An ERP management information system integrates areas such as planning, purchasing, inventory, sales, marketing, finance and human resources. Because it is so versatile, ERPs are often used in manufacturing, and this includes enhancing the ability to develop innovative solutions and scaling manufacturing with technology. In short, ERP systems make it much easier to expand business growth and remove production limitations.
Before implementing ERP, it’s important to understand how it works. The reason ERP software can work for a wide number of industries is because it integrates a broad spectrum of functions into a single, cohesive system. In essence, it streamlines information and processes across the whole organization through the power of a shared database.
A shared database allows many functions to be accessed by different departments. The information is accurate because it is shared in real time. For instance, a salesperson in the sales department may be looking at the figures to help close a deal while an accountant in the finance department might be viewing those same figures at the same time to evaluate the balance sheet. Drawing from the same database, they are both looking at up-to-date figures.
Without ERP, each department would be maintaining separate databases and spreadsheets. If they needed to generate reports, the data on different databases would have to be manually merged. ERP allows employees from any department to view a dashboard to quickly grasp key performance metrics important to their particular work. The ability to visualize data makes it easier to comprehend and act on quickly.
Manufacturing ERP Software
Manufacturing ERP, as the name implies, is ERP that has been customized to fit the specific needs of manufacturers. It does this by improving both company management functions and production functions. Company executives appreciate its ability to increases collaboration and cut costs while production divisions benefit from improved visibility, efficiency, quality control, and on-time delivery.
- Collaboration: An organization needs to share its manufacturing information internally and externally. Internally, workers need to know about the status of various processes in a production line. Externally, business partners, suppliers, and distributors need to access information that relates to their specific role. Since ERP tracks all relevant data, it enhances both internal and external communication.
- Cost effective: The costs for any project can often exceed budget restraints. Scope creep is due to inaccurate estimates or because of wasteful use of time, labor, or materials. When things are not going smoothly in a production process, workers may have to work overtime to make up for delays. Mistakes made because of inaccurate data may also mean that rework is necessary. These inefficiencies increase payroll expenses. Other sources of added cost may be ordering excess inventory, shrinkage due to poor tracking of parts, and overproduction of goods due to inaccurate demand planning. Since ERP, makes it easier to forecast based on accurate numbers, many sources of excessive spending are factored out.
- Visibility: Since all divisions of an organization can access, view, and track every aspect of the production process, all manufacturing work is based on consistent information sharing of accurate information in real time. Everyone is literally on the same page because all reports are based on a shared database. So finance, purchasing, production, and engineering have comprehensive visibility.
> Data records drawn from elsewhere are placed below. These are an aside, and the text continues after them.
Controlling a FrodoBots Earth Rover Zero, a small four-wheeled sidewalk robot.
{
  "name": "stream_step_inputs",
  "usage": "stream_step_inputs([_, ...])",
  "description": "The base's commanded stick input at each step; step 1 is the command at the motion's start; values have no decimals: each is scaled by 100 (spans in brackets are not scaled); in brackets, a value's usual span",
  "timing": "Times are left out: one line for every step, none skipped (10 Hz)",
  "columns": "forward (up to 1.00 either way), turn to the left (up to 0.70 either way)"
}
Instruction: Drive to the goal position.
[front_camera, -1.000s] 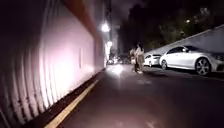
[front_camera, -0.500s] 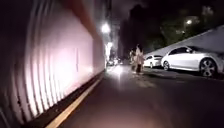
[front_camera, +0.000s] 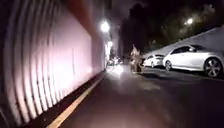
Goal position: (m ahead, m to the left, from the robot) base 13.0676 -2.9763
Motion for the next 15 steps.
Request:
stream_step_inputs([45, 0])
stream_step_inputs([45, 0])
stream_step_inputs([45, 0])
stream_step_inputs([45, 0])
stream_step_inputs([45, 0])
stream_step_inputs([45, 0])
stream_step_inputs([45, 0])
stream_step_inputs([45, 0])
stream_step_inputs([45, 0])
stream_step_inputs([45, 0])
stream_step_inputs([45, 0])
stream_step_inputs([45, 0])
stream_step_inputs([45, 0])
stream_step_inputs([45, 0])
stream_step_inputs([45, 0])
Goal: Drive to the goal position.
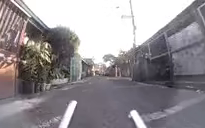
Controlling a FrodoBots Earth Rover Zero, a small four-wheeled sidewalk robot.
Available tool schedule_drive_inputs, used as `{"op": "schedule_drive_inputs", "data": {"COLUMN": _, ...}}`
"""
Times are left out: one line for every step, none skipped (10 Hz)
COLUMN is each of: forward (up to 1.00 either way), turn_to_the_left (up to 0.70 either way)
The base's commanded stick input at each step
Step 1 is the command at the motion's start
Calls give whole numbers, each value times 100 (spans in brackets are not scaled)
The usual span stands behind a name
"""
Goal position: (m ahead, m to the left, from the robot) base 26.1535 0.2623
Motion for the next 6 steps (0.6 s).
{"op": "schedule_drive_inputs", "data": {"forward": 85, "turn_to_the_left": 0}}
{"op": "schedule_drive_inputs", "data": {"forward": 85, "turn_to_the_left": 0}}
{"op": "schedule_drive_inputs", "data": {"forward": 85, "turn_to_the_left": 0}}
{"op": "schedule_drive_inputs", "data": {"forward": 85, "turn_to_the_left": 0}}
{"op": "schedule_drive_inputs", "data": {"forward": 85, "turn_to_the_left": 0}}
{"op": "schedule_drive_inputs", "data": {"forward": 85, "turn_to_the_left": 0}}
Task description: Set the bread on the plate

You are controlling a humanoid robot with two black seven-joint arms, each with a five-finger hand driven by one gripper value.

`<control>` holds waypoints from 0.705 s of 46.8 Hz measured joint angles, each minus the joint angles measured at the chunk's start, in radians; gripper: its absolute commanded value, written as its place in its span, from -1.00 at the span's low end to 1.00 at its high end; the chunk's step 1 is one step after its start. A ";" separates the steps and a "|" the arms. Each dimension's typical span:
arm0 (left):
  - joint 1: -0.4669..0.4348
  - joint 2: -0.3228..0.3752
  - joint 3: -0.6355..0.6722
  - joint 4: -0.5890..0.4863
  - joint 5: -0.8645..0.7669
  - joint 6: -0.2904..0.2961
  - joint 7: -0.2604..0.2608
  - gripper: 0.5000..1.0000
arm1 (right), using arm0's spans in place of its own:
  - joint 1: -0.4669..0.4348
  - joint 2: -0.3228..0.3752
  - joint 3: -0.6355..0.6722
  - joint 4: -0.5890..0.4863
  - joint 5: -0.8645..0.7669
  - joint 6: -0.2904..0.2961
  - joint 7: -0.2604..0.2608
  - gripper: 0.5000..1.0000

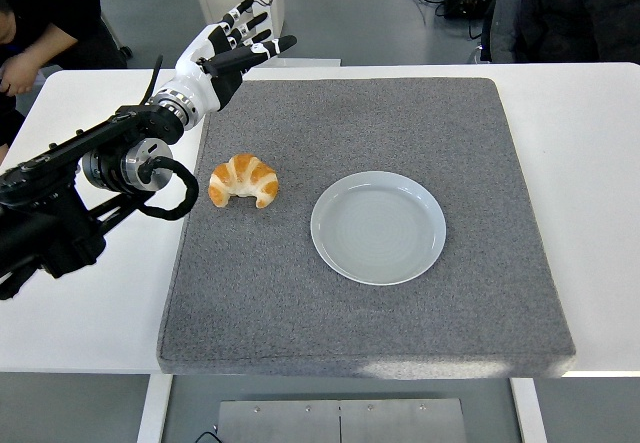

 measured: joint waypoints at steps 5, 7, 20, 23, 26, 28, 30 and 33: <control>-0.080 0.058 0.119 -0.076 0.000 0.035 0.014 0.86 | 0.001 0.000 0.001 0.000 0.000 0.000 0.000 1.00; -0.119 0.085 0.167 -0.106 0.000 0.038 0.027 0.86 | 0.001 0.000 0.001 0.000 0.000 0.000 0.000 1.00; -0.389 0.221 0.533 -0.242 0.073 0.026 0.108 0.86 | 0.002 0.000 0.000 0.000 0.000 0.000 0.000 1.00; -0.432 0.228 0.622 -0.248 0.144 0.023 0.107 0.87 | 0.002 0.000 0.000 0.000 0.000 0.000 0.000 1.00; -0.449 0.231 0.682 -0.250 0.241 0.018 0.107 0.87 | 0.002 0.000 0.000 0.000 0.000 0.000 0.000 1.00; -0.453 0.239 0.704 -0.253 0.311 0.013 0.107 0.87 | 0.002 0.000 0.000 0.000 0.000 0.000 0.000 1.00; -0.453 0.252 0.719 -0.261 0.389 0.008 0.106 0.87 | 0.002 0.000 0.000 0.000 0.000 0.000 0.000 1.00; -0.448 0.271 0.728 -0.280 0.487 0.000 0.106 0.87 | 0.003 0.000 0.000 0.000 0.000 0.000 0.000 1.00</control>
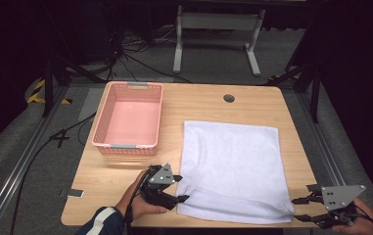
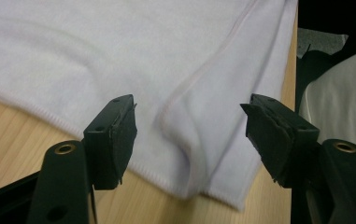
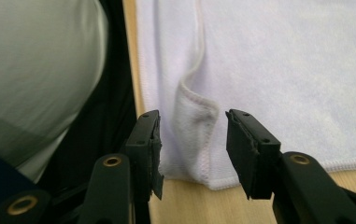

It’s easy for all departments to monitor cost of goods, inventory, quality control, and production status. Additionally, everyone is always abreast of any changes in plans and designs.
- Efficiency: Efficiency is a natural byproduct of the ability to track a supply chain activity from beginning to end. Detailed tracking is usually almost impossible without ERP. Corrective action can be quickly taken if problems arise in the manufacturing process that force one to deviate from the plan, production, or delivery of goods.
- Quality control: Since no manufacturing process is perfect, problems in the flow of production results in product defects. Because of detailed tracking, it is easy to pinpoint the cause of defective end products and take the necessary steps to identify what went wrong and where in the production process it occurred.
- Delivery: On time delivery becomes a matter of course when production processes are visible, efficient, and monitored for quality.
Better Business, Higher Revenues
ERP helps a manufacturing company improve every phase of its business. When a company consistently produces high quality goods, customers are satisfied, which in turn creates repeat business, increases referrals, and boosts revenues.